Mass analysis of intact pKRAS
KRAS and pKRAS samples in 20 mM HEPES, 100 mM NaCl, 5 mM MgCl2, 2 mM TCEP, 1 mM activated sodium vanadate, 2 mM imidazole, 1 mM sodium fluoride, and 1.15 mM sodium molybdate at pH 7.4 were diluted 1 to 5 with 20 mM Tris-Base, 5 mM MgCl2, 2 mM TCEP, pH 5.5 to obtain a final concentration of 50 µM. The accurate mass of these samples were obtained using an Agilent 6538 Ultra High Definition (UHD) Quadrupole time-of-flight mass spectrometer run in positive mode with electrospray ionization.

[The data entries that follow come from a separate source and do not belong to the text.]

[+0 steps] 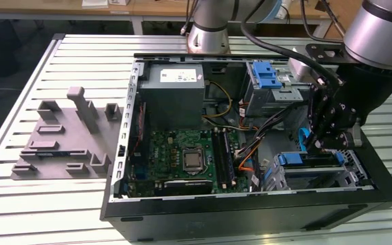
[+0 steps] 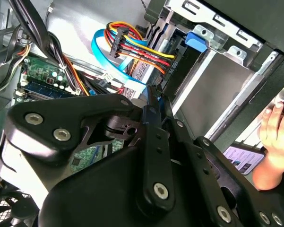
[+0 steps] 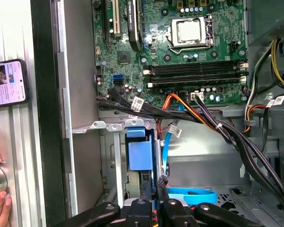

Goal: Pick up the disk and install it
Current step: 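Insert the second disk wire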

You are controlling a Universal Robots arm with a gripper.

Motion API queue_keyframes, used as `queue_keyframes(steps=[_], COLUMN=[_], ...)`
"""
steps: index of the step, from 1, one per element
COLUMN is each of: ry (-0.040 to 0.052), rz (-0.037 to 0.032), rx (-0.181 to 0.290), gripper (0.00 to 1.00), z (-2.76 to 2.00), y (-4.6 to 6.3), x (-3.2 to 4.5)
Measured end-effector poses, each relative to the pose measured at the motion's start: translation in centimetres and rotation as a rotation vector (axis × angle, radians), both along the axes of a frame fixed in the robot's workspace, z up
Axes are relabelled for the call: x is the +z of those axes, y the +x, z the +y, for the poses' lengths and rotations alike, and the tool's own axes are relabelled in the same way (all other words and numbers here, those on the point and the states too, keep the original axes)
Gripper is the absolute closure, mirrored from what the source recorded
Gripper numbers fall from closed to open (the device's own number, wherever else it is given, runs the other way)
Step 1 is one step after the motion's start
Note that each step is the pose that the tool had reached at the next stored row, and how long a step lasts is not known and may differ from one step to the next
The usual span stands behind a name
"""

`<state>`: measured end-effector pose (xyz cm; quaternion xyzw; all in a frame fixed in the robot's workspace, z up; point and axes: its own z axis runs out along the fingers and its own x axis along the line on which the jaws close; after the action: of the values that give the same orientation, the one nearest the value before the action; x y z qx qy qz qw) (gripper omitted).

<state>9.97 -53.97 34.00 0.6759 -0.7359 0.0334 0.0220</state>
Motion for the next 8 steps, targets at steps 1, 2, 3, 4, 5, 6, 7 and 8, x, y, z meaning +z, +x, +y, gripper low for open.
queue_keyframes(steps=[1, 2, 3, 4, 5, 6, 7, 8], ry=[0.0001, 0.0002, 0.0004, 0.0007, 0.0008, 0.0006, 0.0004, 0.0008], rz=[0.0, 0.0, 0.0, 0.0, 0.0, 0.0, 0.0001, 0.0], rx=[0.0, 0.0, 0.0, 0.0, 0.0, 0.0, 0.0, 0.0], gripper=[0.84, 0.84, 0.84, 0.84, 0.84, 0.84, 0.84, 0.84], z=[-0.12, -0.22, -0.29, -0.31, -0.32, -0.32, -0.32, -0.32], y=[0.0, 0.0, 0.0, 0.0, 0.0, 0.01, 0.07, 0.21], x=[-0.05, -0.12, -0.19, -0.26, -0.31, -0.34, -0.35, -0.39])
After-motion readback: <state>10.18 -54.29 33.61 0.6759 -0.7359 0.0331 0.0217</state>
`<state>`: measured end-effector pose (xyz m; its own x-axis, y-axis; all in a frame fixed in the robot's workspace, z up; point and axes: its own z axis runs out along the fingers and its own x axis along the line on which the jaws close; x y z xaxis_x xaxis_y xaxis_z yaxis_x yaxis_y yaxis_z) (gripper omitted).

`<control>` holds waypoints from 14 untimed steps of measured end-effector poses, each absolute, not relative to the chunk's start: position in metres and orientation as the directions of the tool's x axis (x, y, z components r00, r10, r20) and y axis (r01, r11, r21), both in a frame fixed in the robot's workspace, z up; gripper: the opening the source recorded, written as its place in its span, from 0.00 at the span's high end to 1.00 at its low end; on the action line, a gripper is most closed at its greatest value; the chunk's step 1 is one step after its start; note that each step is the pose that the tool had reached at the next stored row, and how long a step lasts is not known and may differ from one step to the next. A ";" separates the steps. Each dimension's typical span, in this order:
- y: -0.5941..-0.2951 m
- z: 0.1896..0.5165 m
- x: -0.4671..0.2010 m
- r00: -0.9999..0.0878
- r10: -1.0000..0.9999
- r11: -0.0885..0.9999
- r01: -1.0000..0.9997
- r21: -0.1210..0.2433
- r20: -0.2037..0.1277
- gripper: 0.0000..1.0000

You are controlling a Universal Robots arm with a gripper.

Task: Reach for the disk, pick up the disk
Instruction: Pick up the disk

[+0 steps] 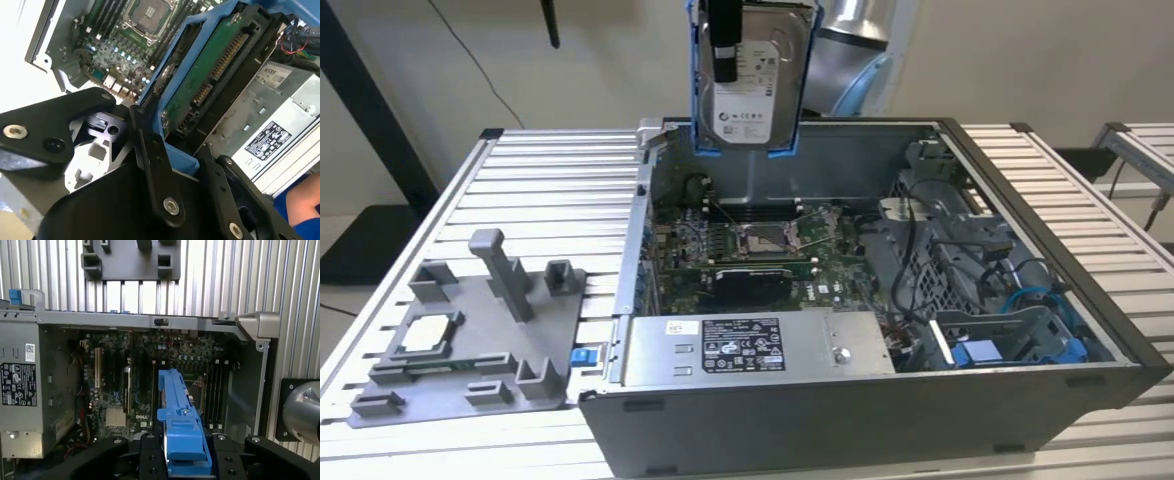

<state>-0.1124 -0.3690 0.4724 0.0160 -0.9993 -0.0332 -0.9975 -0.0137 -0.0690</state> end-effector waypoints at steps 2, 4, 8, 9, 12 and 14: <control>-0.369 0.474 -0.108 0.016 -0.999 -0.014 -0.998 -0.068 -0.033 1.00; -0.369 0.476 -0.102 0.016 -0.999 -0.014 -0.998 -0.067 -0.033 1.00; -0.369 0.479 -0.090 0.016 -0.999 -0.014 -0.998 -0.064 -0.033 1.00; -0.369 0.480 -0.087 0.016 -0.999 -0.014 -0.998 -0.063 -0.033 1.00; -0.369 0.482 -0.078 0.016 -0.999 -0.014 -0.998 -0.061 -0.033 1.00; -0.369 0.484 -0.070 0.016 -0.999 -0.014 -0.998 -0.059 -0.033 1.00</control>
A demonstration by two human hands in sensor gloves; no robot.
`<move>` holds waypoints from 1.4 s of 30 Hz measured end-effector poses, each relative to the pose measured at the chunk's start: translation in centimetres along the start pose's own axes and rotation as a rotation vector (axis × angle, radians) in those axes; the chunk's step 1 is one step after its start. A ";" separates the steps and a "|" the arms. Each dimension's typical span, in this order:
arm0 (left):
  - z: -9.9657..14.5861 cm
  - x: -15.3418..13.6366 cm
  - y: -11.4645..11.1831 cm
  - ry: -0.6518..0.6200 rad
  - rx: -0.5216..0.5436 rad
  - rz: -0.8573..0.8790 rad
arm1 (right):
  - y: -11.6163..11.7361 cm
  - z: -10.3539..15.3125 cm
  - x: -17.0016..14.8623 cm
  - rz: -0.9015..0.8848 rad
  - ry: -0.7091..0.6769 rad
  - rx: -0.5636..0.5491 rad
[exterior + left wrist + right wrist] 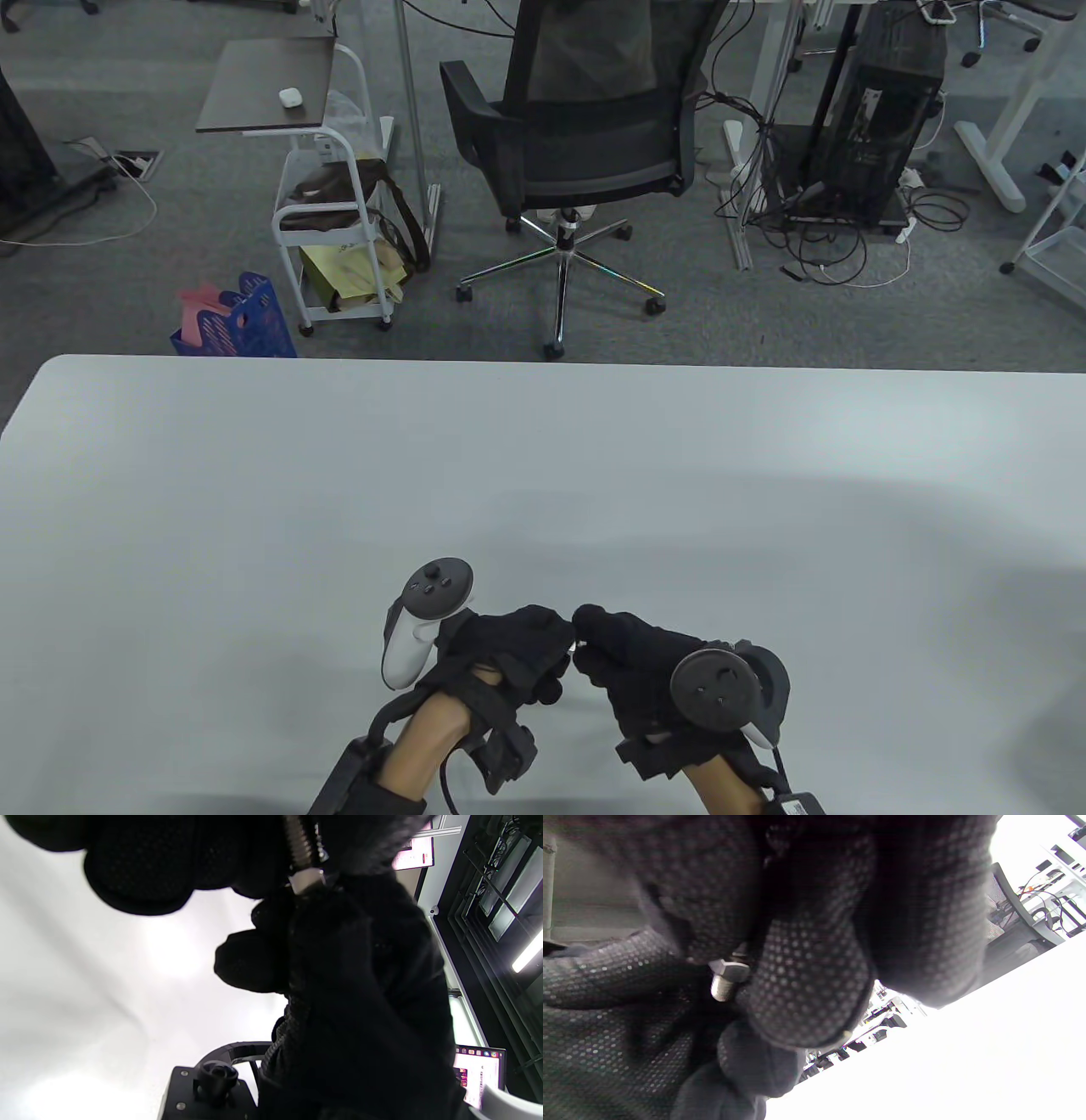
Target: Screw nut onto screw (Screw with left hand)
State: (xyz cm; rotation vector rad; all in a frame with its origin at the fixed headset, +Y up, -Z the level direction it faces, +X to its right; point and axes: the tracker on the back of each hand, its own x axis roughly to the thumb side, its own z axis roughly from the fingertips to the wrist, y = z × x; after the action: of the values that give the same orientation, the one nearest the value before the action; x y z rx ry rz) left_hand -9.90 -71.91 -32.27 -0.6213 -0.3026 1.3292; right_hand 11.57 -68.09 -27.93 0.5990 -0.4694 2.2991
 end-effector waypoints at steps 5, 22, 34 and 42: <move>0.1 -0.1 0.0 -0.004 -0.047 0.042 | -0.1 0.0 -0.1 -0.018 0.010 -0.008; 0.1 -0.1 0.1 0.012 0.023 -0.001 | 0.0 0.0 0.0 -0.002 0.002 -0.011; 0.0 0.0 -0.1 0.013 -0.009 0.005 | 0.0 0.0 -0.1 -0.018 0.008 -0.012; 0.1 -0.1 0.1 0.002 0.023 0.010 | -0.2 0.0 -0.2 -0.028 0.018 -0.021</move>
State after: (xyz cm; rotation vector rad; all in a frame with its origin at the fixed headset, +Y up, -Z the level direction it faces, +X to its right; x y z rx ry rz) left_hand -10.10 -71.99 -32.21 -0.6057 -0.2821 1.3400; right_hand 11.85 -68.10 -27.98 0.5704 -0.4726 2.2681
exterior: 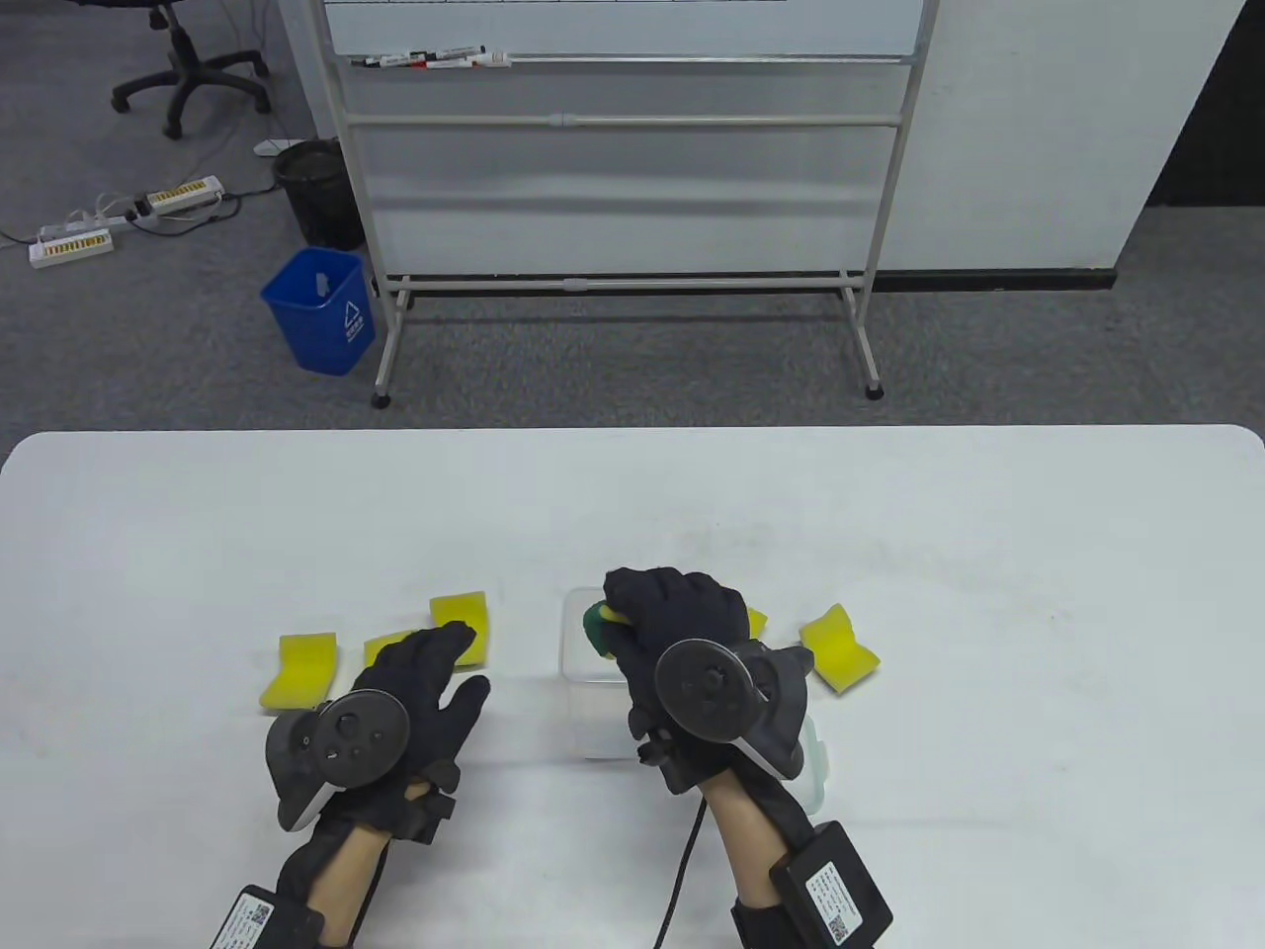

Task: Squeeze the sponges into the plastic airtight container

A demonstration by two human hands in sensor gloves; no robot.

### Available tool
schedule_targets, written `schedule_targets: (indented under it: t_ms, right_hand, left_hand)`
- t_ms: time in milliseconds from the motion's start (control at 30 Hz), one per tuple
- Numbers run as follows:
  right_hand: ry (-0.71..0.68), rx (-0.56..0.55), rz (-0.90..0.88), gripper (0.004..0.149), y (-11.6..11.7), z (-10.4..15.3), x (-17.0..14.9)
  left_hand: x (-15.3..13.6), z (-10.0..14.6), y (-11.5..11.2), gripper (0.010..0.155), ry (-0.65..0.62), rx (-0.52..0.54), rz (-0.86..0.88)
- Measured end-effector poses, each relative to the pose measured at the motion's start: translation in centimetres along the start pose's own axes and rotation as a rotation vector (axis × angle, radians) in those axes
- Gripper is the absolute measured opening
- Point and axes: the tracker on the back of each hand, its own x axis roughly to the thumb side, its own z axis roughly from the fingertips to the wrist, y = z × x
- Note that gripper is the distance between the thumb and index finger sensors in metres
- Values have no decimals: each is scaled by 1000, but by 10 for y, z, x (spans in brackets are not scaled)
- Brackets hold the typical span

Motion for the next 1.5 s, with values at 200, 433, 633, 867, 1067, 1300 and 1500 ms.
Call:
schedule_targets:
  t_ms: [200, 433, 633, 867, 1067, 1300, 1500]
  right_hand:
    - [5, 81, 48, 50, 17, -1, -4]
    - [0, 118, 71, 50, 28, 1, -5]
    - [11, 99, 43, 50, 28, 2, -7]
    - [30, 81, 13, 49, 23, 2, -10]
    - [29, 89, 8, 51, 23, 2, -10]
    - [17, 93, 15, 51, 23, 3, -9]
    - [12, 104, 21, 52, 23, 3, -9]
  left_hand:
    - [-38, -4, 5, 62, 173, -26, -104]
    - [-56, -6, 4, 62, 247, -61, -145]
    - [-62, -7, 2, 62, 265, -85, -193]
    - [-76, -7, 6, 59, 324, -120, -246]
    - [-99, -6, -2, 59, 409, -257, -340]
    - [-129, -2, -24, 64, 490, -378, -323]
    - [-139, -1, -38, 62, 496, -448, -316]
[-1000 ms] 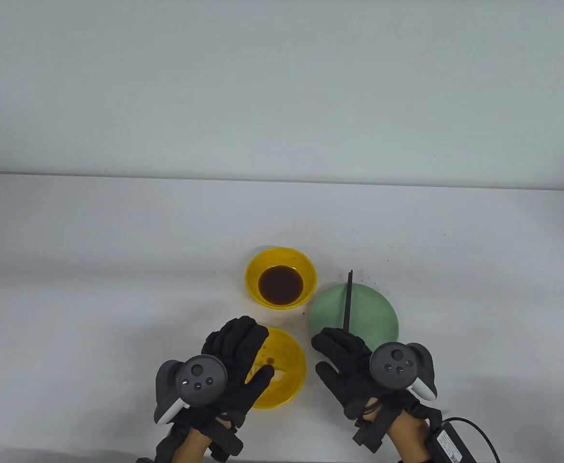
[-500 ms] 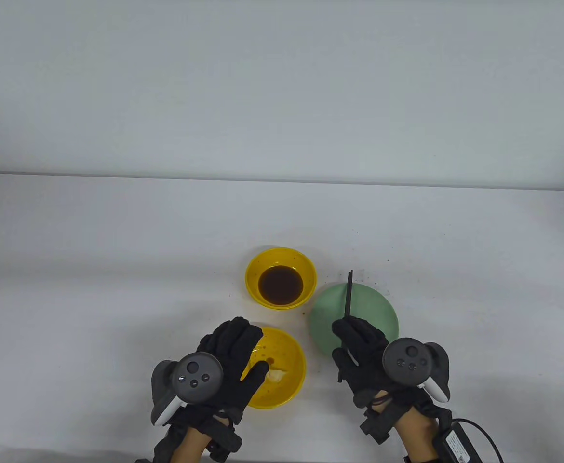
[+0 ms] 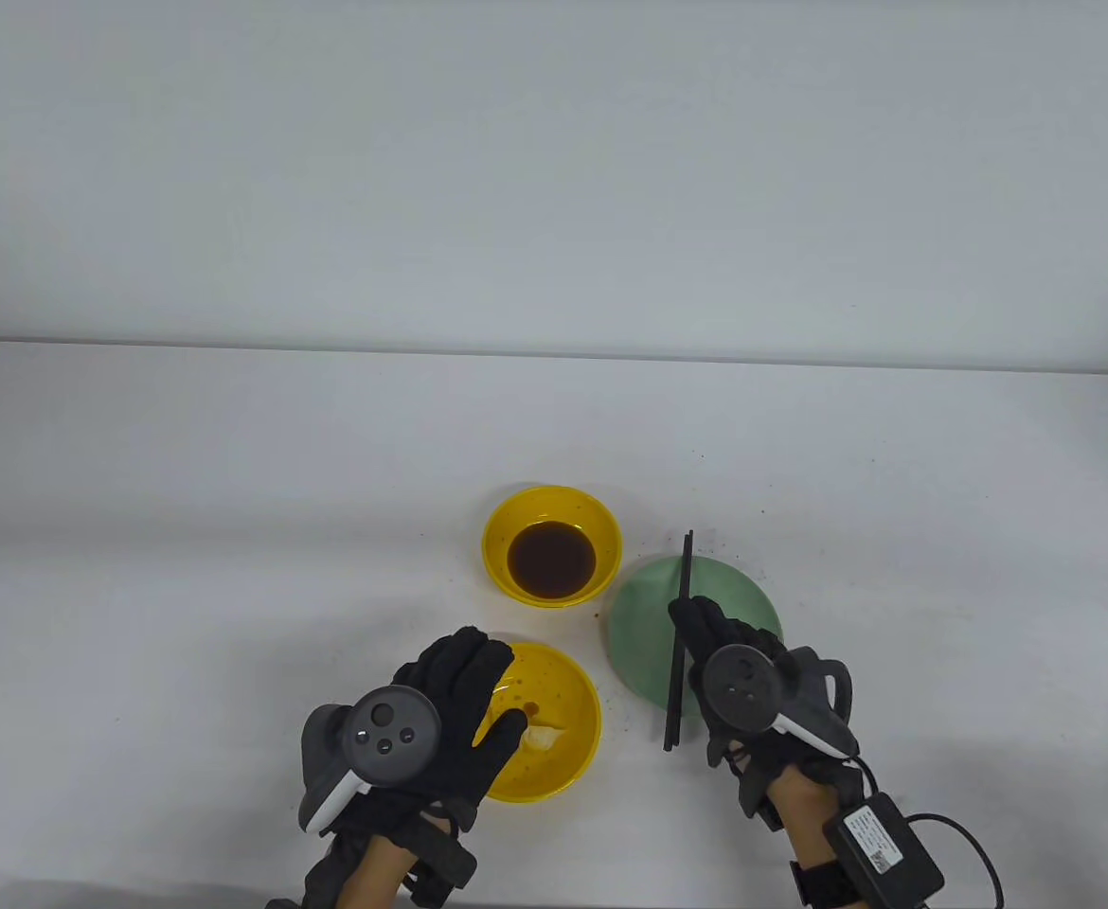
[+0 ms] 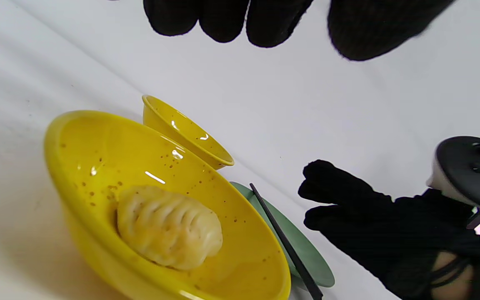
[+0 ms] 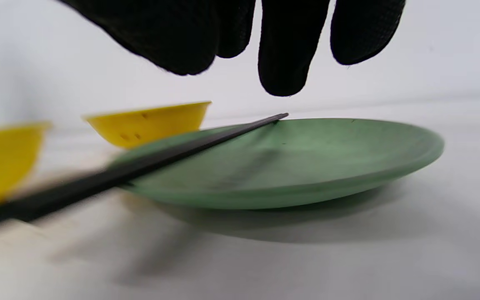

Ion exchange chromatography
The mono-, di-, and un-phosphorylated forms of KRAS were separated by anion exchange chromatography using a Mono Q 5/50 GL column run with 20 mM HEPES pH 7.0, 5 mM MgCl2, and 1 mM TCEP (Buffer A) and 20 mM HEPES pH 7.0, 5 mM MgCl2, 1 mM TCEP, and 1 M NaCl (Buffer B). The separation was achieved with an 80 column volume gradient of 0–40% buffer B. Both the wash buffer and elution buffer contained phosphatase inhibitors (1 mM activated sodium vanadate, 2 mM imidazole, 1 mM sodium fluoride, and 1.15 mM sodium molybdate) to stabilize the phosphorylated forms of KRAS.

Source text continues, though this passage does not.